# [TASK DESCRIPTION]
For every line in the data below that contains "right", copy the line.

# [DATA EXCERPT]
——

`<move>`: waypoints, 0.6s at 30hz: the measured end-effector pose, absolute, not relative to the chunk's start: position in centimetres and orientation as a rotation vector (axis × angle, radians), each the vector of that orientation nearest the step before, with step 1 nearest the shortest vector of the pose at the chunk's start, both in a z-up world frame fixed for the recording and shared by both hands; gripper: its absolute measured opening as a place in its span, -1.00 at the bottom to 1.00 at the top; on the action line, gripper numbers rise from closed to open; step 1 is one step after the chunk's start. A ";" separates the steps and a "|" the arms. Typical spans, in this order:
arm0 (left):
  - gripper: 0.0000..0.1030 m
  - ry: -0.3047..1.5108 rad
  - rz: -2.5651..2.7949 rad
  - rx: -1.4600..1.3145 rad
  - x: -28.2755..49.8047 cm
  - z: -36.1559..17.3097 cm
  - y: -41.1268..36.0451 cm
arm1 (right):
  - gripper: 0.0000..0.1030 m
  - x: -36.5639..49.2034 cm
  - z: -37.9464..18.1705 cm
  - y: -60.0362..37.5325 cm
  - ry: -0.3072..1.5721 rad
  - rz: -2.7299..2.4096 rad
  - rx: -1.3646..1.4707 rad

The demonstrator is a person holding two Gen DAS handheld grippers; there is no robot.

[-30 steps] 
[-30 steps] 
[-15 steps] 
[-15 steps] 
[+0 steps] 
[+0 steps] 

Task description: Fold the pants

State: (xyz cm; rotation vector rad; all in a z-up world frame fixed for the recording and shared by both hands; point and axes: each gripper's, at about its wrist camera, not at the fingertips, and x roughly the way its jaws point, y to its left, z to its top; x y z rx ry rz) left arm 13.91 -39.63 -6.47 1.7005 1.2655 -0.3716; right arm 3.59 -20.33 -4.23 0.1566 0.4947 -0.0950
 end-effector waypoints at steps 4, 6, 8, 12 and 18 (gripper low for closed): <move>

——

# [TASK ANSWER]
arm1 (right):
State: (xyz cm; rotation vector rad; all in a z-up world frame fixed for the recording and shared by both hands; point and axes: each gripper's, at about its wrist camera, not at the fingertips, and x roughly the way its jaws point, y to its left, z to its top; x y z rx ry rz) left arm 13.91 -39.63 -6.47 1.7005 1.2655 -0.3716; right arm 3.59 -20.33 -4.23 0.1566 0.4947 -0.0950

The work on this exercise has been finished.